Para la construcción de este concept se usó un chasis de producción de Buick, el cual pasó por las manos de Charlie Chayne (el principal ingeniero de Buick de la época), que lo modificó dándole el aspecto que puede verse. Es importante decir que el prototipo tal y como ahora se conserva, fue restaurado hace unos años (concretamente en 2006) por parte del departamento histórico de GM. En palabras de los propios restauradores, el principal logro que querían conseguir es conservar el coche con todo el espíritu que emanaba casi rozando los años 40. Una de las figuras que más ayudó en el citado proyecto fue Dale Jacobson, "guardián" del patrimonio histórico de GM y que comentó la curiosa anécdota de que el coche había sido conducido por su diseñador, el sr. Earl y que sus números apuntaban a más de 40.000 km recorridos.

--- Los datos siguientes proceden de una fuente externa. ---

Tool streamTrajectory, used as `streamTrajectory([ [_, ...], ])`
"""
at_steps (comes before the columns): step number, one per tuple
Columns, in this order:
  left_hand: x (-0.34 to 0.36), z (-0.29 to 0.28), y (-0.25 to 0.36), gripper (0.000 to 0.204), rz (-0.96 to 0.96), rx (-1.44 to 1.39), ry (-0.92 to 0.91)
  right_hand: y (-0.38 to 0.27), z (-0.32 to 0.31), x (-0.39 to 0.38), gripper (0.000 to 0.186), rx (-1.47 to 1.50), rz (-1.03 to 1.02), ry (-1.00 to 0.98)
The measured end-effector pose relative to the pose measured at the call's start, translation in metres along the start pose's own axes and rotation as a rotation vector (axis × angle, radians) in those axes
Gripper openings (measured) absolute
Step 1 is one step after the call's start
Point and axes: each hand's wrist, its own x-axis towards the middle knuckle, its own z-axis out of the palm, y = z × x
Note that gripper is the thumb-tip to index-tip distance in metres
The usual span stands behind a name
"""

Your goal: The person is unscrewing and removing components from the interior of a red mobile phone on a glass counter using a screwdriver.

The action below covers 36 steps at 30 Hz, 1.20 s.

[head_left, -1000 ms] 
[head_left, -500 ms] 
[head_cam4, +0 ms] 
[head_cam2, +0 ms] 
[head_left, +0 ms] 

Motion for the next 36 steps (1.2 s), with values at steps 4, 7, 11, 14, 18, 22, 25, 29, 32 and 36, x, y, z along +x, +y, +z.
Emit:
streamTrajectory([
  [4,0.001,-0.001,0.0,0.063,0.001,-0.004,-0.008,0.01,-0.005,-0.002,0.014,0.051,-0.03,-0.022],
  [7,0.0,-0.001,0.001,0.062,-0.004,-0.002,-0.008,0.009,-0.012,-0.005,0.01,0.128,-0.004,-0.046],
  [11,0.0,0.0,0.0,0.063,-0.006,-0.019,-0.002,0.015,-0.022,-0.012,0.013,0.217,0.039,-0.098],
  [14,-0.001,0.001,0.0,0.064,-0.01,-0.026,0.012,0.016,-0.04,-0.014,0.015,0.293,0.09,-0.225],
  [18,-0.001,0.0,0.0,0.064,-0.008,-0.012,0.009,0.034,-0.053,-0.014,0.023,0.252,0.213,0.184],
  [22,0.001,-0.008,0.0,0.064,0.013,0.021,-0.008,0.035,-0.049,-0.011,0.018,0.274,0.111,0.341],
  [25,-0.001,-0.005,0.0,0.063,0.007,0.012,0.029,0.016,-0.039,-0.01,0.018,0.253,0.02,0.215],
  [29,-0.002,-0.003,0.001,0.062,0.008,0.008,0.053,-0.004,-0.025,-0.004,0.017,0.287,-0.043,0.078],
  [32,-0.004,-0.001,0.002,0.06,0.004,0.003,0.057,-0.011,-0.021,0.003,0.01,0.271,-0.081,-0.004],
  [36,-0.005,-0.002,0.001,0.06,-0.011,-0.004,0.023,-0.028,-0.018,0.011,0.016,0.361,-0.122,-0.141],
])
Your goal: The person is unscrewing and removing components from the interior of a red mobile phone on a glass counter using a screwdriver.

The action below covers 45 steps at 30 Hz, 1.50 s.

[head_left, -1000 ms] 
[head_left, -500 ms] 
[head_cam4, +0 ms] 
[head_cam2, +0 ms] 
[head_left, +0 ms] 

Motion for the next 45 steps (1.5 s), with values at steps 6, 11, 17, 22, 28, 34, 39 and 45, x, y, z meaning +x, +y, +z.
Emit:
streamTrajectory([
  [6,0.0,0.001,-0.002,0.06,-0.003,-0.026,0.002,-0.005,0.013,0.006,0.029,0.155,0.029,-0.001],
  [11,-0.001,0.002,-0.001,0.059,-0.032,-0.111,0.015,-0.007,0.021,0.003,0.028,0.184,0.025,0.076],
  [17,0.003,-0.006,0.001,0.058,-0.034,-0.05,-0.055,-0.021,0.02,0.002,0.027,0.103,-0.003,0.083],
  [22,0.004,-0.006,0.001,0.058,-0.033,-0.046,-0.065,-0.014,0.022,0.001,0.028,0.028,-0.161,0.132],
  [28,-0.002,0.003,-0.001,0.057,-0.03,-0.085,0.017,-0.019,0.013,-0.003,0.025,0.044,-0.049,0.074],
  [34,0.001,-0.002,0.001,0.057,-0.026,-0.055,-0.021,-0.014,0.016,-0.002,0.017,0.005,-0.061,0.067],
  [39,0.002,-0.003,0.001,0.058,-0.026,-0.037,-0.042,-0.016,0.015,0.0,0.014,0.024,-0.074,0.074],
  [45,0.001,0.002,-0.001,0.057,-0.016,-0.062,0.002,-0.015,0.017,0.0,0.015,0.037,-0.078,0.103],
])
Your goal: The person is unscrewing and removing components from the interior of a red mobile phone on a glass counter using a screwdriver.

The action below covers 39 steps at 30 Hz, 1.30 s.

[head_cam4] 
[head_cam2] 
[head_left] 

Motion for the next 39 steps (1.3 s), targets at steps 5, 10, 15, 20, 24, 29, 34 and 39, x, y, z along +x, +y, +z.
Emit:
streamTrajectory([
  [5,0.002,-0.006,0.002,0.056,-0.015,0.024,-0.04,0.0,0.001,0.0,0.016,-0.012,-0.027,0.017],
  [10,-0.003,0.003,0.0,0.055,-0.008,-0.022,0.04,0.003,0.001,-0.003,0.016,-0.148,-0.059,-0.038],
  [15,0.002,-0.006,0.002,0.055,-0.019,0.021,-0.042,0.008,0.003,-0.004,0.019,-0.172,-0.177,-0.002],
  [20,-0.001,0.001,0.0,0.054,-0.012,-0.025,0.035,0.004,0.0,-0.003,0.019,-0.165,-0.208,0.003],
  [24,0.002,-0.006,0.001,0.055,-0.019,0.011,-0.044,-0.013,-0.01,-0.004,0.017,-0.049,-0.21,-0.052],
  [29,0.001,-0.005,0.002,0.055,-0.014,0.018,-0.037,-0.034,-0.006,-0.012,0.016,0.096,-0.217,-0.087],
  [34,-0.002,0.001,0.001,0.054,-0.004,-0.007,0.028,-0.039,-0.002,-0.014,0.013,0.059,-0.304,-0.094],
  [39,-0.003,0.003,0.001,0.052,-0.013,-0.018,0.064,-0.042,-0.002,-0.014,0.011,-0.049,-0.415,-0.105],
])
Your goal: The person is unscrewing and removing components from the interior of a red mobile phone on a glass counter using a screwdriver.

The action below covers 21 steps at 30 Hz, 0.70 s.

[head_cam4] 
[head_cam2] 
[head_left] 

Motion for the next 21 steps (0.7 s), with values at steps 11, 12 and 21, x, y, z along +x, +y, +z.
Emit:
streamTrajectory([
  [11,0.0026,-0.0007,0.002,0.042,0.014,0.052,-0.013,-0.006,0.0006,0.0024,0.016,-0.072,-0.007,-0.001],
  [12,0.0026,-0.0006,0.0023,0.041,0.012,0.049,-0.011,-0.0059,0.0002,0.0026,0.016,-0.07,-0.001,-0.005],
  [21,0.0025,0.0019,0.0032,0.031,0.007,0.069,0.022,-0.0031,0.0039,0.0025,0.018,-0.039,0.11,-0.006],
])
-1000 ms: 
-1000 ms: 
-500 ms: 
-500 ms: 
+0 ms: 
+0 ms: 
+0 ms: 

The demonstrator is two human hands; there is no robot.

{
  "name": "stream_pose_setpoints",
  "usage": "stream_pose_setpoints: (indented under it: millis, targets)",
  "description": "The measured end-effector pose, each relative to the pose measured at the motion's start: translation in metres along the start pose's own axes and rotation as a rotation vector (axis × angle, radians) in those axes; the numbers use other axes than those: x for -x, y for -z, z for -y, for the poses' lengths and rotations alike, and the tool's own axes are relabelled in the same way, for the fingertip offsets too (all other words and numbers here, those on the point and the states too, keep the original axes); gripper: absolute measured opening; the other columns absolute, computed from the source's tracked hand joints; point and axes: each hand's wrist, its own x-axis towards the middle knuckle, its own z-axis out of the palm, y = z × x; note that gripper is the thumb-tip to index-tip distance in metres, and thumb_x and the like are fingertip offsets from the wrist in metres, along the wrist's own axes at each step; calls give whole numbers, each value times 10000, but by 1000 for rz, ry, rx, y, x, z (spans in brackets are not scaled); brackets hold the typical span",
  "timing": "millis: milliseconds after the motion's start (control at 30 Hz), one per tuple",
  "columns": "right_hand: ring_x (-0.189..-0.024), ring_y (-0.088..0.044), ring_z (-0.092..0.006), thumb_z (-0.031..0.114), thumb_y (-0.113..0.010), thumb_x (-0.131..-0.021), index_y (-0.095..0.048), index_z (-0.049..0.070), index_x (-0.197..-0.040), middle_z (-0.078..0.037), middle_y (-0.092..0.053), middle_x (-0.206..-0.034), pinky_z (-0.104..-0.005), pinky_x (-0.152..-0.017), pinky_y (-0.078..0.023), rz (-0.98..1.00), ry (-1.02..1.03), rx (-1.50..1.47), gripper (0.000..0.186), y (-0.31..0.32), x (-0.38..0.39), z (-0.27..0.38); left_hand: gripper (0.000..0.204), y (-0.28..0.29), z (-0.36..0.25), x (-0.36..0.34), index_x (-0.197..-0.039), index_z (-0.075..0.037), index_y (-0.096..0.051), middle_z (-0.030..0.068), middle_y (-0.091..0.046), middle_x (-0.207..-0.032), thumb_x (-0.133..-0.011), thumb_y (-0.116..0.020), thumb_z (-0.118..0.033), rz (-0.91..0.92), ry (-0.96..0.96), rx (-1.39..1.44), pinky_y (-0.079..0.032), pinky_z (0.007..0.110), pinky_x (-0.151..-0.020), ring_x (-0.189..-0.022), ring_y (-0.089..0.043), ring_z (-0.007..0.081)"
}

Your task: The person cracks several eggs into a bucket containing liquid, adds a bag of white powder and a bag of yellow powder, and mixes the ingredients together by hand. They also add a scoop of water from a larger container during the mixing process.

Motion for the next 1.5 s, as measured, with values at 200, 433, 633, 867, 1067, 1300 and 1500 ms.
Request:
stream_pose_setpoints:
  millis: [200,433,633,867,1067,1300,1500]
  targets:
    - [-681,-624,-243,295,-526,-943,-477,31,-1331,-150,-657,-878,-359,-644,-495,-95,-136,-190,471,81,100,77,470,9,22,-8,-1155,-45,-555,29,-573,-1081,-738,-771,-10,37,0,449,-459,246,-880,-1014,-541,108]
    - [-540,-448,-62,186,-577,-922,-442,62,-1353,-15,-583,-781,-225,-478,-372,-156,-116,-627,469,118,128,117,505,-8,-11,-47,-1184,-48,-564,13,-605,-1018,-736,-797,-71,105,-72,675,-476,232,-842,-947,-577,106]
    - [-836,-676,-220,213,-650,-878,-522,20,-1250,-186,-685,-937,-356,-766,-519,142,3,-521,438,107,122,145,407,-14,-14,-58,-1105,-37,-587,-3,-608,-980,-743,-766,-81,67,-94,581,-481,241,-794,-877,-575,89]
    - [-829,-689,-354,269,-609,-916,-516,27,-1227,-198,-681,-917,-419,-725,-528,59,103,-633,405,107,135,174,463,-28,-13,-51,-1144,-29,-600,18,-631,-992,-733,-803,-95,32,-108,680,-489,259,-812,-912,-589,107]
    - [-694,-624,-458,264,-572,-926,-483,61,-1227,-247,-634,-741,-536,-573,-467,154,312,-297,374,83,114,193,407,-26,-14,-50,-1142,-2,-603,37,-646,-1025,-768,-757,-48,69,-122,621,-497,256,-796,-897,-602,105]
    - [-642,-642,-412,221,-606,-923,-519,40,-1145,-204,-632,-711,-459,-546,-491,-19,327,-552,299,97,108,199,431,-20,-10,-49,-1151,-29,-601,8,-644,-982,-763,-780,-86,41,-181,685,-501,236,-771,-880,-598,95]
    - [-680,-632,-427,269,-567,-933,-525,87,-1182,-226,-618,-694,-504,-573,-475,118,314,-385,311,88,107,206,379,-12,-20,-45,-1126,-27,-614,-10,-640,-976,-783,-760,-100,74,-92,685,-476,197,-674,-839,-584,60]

Aunque la influencia de este diseño cayó sobre todo en los Buick, y a día de hoy podemos ver algunos modelos de reciente lanzamiento con pequeñas reminiscencias del concept, (como es el caso de la calandra del Buick Enclave de 2007) la intención inicial por la que se diseñó fue un poco distinta. Lo que se quería comprobar era digamos, el gusto del público por el nuevo diseño. A finales de los años 30 Buick había sufrido un considerable descenso en su volumen de ventas debido en gran parte a que sus diseños no terminaban de calar entre la gente y sobre todo al llamado "crack del 29".Como ni esta marca ni ninguna puede permitirse que esto le suceda, los de Buick se pusieron manos a la obra con este nuevo concepto.

Uno de los elementos más llamativos de este concept, para la época de la que data, es su estudio de aerodinámica, que se ve notablemente agradecido a Chrysler en algún que otro detalle. Otra de las modificaciones innovadoras que se incluyen son los faros ocultos o una capota que se pliega bajo una cubierta de metal rígido. Este biplaza deportivo también contaba con otros lanzamientos revolucionarios para la época como son los elevalunas eléctricos o los tiradores de las puertas integrados y que no sobresalen de la carrocería.

Pero sobre todo fueron las impresionantes medidas del coche las que hicieron las delicias del público y le dieron la impresión de coche futurista. Además la carrocería contaba con molduras cromadas que discurrían desde el paso de rueda delantero, pasando por todo el lateral del coche hasta la parte trasera. Respecto al motor se trataba del 320 cid de Buick que desarrollaba 141 CV, aunque éstos se hallaban limitados en el concept.

Aquí os dejamos esta joya de la historia del automóvil que revolucionó una época y significó un punto de inflexión en cuanto a diseño y prestaciones.